Check out all the photos of this trip on our Facebook page ” African Trails Overlands and Safaris” as we have been having problems with the photos.


We leave the chilled out atmosphere behind, and head to the port for our ferry crossing to Jordan. Taking a bit of Dahab with us, we smuggle out a new passenger Vicki, who decides to temporarily leave the dive life behind and join us on our final leg to Istanbul.

After our previous ferry crossing we know what to expect, and are prepared for a long day. After battling the locals through customs, we are herded into the passenger terminal where we spend the better part of the day before queuing again to board the ferry. Onboard at last we have a couple more hours of delay and then we are underway and sailing the Gulf of Aqaba on our way to Jordan. The ferry is relatively uneventful and after arriving in Jordan we do the obligatory customs clearance for ourselves and Ruby, and finally arrive at camp around 3:30 in the morning.

Our first day in Jordan dawns and we wake to the sun rising over the sea. Our first task is to pack up our home of the last 9 or so months and swap to a new truck. We are a little nostalgic having been through 40 weeks, and 24 countries with Ruby so we are a little sad to say goodbye. We find our feet on the new truck and adjust to a new interior layout, and make our way into town for supplies and a stroll along the corniche.

Leaving Aqaba we drive towards Wadi Rum, famed for the Seven Pillars of Wisdom written about by TE Lawrence in the book of the same name (and on which the film “Lawrence of Arabia” was based). We arrive the next morning to view the Seven Pillars of Wisdom, with Mike and Vicki setting off on a 3 hour hike around its base and take in the statue and inscriptions dedicated to Lawrence himself. Those not up for the hike head to Rum Village with Shadow, Ches and Rebecca venturing to Lawrence’s Spring by camel, ably assisted by Dean and Willy who walk and help maintain camel control, while Sue takes some time out to explore the sandstone ruins of the Nabataean temple.

We leave Wadi Rum and head to Wadi Musa (Moses’ Valley), the village surrounding the famed red-rose city of Petra. Arriving in time to take in Petra by Night, we get our first glimpse of this ancient site, lit up by 1500 candles. As we walk through the Siq we can only imagine what is in store for us the next day when we can view the site in its full glory.

We arrive at Petra early to avoid the crowds and are rewarded by an almost solitary walk through the Siq, the 1.2km canyon-like cleft cut into the rock that is the entrance to the main site (recognizable from the movie Indiana Jones and the Last Crusade). After surviving Dean’s attempts at filming our own “Indy” movie, we emerge from the Siq to the stunning sight of Al-Khazneh, better known as the Treasury.
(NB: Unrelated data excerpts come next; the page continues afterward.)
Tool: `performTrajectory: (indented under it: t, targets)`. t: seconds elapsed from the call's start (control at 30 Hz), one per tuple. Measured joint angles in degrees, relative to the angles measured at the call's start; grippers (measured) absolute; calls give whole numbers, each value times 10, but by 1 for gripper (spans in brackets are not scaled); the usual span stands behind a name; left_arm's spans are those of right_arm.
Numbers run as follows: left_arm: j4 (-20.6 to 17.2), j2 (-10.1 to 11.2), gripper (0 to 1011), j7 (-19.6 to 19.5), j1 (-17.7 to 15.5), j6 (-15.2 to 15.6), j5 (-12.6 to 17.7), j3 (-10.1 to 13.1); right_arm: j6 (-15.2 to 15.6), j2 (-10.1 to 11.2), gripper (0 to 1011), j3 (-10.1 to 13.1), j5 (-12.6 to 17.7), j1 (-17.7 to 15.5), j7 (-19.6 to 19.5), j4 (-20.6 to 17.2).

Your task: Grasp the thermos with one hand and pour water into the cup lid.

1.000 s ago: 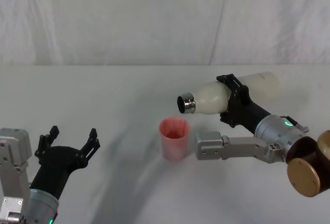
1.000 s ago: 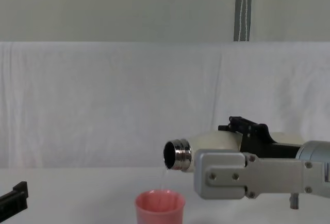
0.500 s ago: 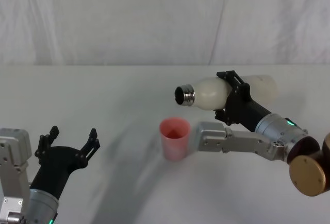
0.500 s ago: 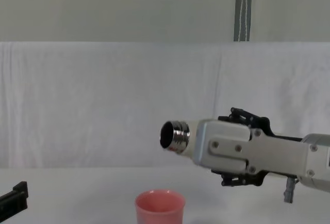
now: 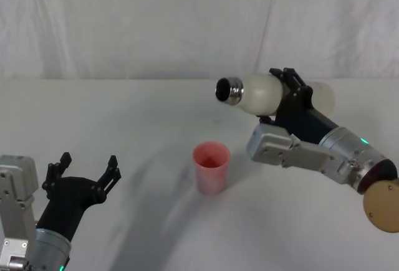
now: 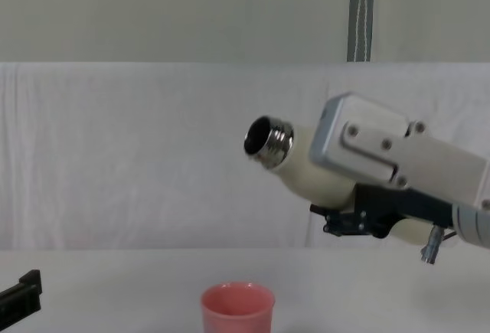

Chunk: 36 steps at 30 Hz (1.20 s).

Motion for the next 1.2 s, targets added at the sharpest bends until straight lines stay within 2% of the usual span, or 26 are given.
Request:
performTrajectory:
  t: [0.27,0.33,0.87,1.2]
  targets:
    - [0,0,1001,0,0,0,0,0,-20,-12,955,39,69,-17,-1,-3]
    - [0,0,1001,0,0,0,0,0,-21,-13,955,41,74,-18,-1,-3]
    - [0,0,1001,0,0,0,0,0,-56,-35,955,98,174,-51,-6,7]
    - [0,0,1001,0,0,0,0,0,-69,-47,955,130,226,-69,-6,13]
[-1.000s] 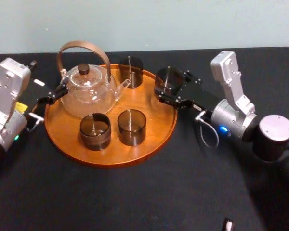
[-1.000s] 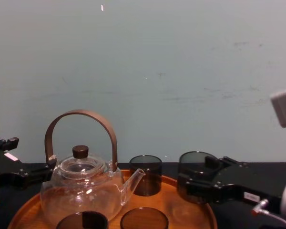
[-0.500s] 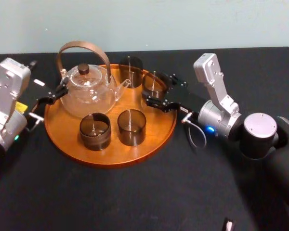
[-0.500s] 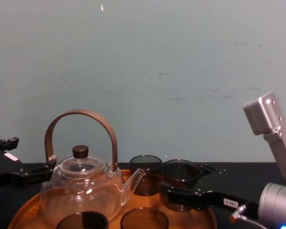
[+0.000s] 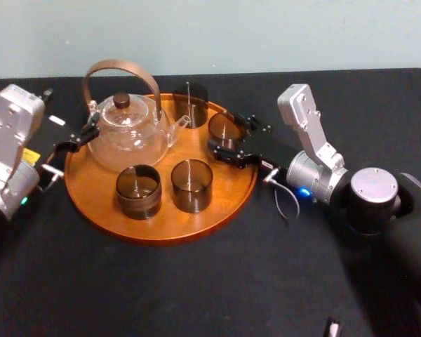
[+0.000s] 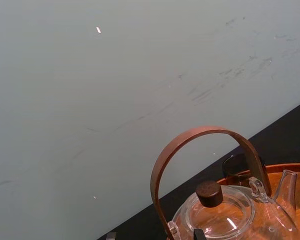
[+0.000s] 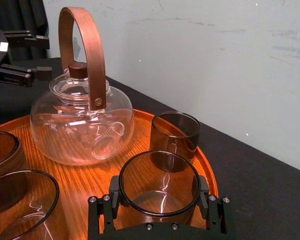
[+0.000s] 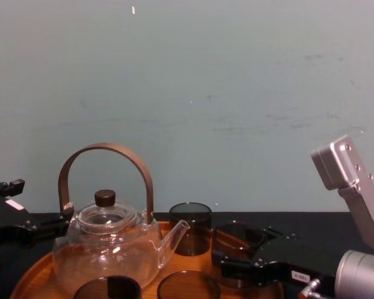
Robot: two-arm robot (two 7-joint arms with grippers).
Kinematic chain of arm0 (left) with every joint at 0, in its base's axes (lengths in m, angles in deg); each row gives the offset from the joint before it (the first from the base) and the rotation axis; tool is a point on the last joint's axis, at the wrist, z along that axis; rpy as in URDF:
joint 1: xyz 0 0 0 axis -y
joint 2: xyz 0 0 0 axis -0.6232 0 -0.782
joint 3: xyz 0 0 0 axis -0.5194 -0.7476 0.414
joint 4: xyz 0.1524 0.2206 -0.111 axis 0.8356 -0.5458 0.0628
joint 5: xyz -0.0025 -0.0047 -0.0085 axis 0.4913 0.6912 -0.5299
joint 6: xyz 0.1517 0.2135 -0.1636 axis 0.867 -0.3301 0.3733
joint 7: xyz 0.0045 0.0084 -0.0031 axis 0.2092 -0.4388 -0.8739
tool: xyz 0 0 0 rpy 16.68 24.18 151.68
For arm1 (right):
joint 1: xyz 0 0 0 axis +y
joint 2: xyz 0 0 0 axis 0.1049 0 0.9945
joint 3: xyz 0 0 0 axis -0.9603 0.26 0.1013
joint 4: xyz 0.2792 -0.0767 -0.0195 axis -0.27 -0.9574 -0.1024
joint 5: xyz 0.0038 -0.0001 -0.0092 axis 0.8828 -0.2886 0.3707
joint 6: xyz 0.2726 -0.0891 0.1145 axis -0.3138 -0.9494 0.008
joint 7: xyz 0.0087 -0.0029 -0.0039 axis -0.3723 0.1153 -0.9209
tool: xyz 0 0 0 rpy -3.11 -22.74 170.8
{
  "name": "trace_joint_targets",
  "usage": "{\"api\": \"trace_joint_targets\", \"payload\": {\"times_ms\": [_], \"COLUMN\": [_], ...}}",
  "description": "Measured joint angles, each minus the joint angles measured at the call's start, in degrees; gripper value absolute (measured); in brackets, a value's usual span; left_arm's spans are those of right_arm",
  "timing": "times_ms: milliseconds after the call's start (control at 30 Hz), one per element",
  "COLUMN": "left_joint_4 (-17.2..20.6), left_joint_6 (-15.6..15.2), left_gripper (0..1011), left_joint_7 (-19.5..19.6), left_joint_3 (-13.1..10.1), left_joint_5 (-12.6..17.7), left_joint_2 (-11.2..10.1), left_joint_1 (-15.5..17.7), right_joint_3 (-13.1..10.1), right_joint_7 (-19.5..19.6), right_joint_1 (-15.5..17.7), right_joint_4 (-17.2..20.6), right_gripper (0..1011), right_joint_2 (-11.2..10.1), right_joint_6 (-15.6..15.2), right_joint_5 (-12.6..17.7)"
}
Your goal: Pick up the glass from the table and place it on the tray.
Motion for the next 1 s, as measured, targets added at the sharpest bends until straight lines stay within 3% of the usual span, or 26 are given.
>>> {"api": "trace_joint_targets", "payload": {"times_ms": [367,767,1000], "left_joint_4": [0.0,0.0,0.0], "left_joint_6": [0.0,0.0,0.0], "left_gripper": [1001,1001,1001], "left_joint_7": [0.0,0.0,0.0], "left_joint_3": [0.0,0.0,0.0], "left_joint_5": [0.0,0.0,0.0], "left_joint_2": [0.0,0.0,0.0], "left_joint_1": [0.0,0.0,0.0], "right_joint_3": [0.1,0.1,0.1], "right_joint_7": [-0.3,-0.2,-0.2], "right_joint_1": [-1.0,-1.0,-1.0], "right_joint_4": [-2.3,-2.2,-2.2], "right_gripper": [905,905,1002], "right_joint_2": [0.8,0.8,0.8], "right_joint_6": [0.8,0.8,0.8], "right_joint_5": [-0.5,-0.7,-0.6]}}
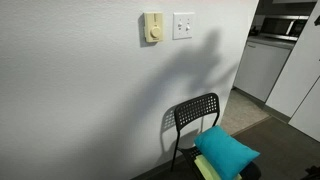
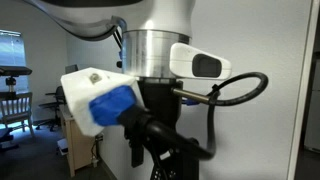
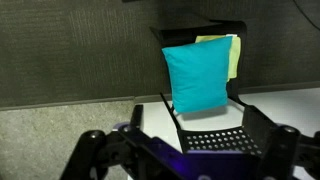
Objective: Turn on the light
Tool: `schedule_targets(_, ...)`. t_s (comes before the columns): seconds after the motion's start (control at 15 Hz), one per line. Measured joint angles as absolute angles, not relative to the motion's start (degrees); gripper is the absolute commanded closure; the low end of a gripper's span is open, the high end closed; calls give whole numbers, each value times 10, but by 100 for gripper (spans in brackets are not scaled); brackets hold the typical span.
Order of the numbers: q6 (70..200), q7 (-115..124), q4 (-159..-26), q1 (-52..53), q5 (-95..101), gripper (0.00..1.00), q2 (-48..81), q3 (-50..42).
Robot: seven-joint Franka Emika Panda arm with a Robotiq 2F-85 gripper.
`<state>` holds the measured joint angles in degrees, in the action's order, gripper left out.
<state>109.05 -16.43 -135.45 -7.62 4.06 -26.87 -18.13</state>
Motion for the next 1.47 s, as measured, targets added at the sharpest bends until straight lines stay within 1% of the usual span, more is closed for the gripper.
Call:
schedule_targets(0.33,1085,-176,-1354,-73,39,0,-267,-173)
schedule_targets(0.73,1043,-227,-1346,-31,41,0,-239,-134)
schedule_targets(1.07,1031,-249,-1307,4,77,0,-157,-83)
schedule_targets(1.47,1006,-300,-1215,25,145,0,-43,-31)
This scale of this massive structure, carved out of sandstone to serve as a tomb, is amazing and it is easy to see why this is known as Petra’s most impressive structure.

From the Treasury we move through the Outer Siq and the Street of Facades for a view of the 7000-seat theatre. We climb to the High Place of Sacrifice and take in the vista of the site before descending past the Lion monument, as well as the Garden Complex and the Roman Soldiers’ tomb. We pass through the Colonnade Street, stopping for a lunch break before tackling Ad-Deir, the monastery. With 800 steps leading to the top, the monastery was originally built around 86 BC as a tomb, and is well worth the climb. On the descent, Dean and Shadow embrace the moment with new Lawrence of Arabia head-dresses in honour of reaching the monastery. We pass through the Royal Tombs, and past the Palace Tombs and magnificent Urn tomb, before heading back past the theatre and retracing our steps through the Siq. After a day of walking, we reward ourselves with a cold one at the Cave Bar, built within a 2000-year old Nabataean tomb.

We take in the sunset over Wadi Musa, and are rejoined by Mike, who we lost early on in the day and discover has managed to cover the whole site of Petra in one day including Snake Monument, the Lion Tomb and Crusader Castle (all at opposite ends of the site) as well as all the other attractions in-between.

The next day we leave Wadi Musa and drive along the Desert Highway and take in the amazing desert-scape.  This is also the first day of Ramadan, the fasting period for Muslims, so we are conscious of eating and drinking outside the truck. We turn off the Desert Highway and are soon driving along the Dead Sea coast. As the lowest point of earth, the temperature can soon be felt so we stop off to test our buoyancy in the Dead Sea. The salinity does not let us down and we are soon attempting to “swim” atop the sea, with a lot of laughter along the way. We compare maneuvers, with Mark perfecting the skydive, and Ches and Sue mastering the can-can.  After rinsing off the salt (very thoroughly) we camp on the shores and wake to another gorgeous sunrise.

We drive through the capital, Amman. Not known for its historical sites, we adapt quickly back into modernization with shopping and a trip to the cinema. It’s only a short stop and we are soon on our way again, and crossing the border to Syria.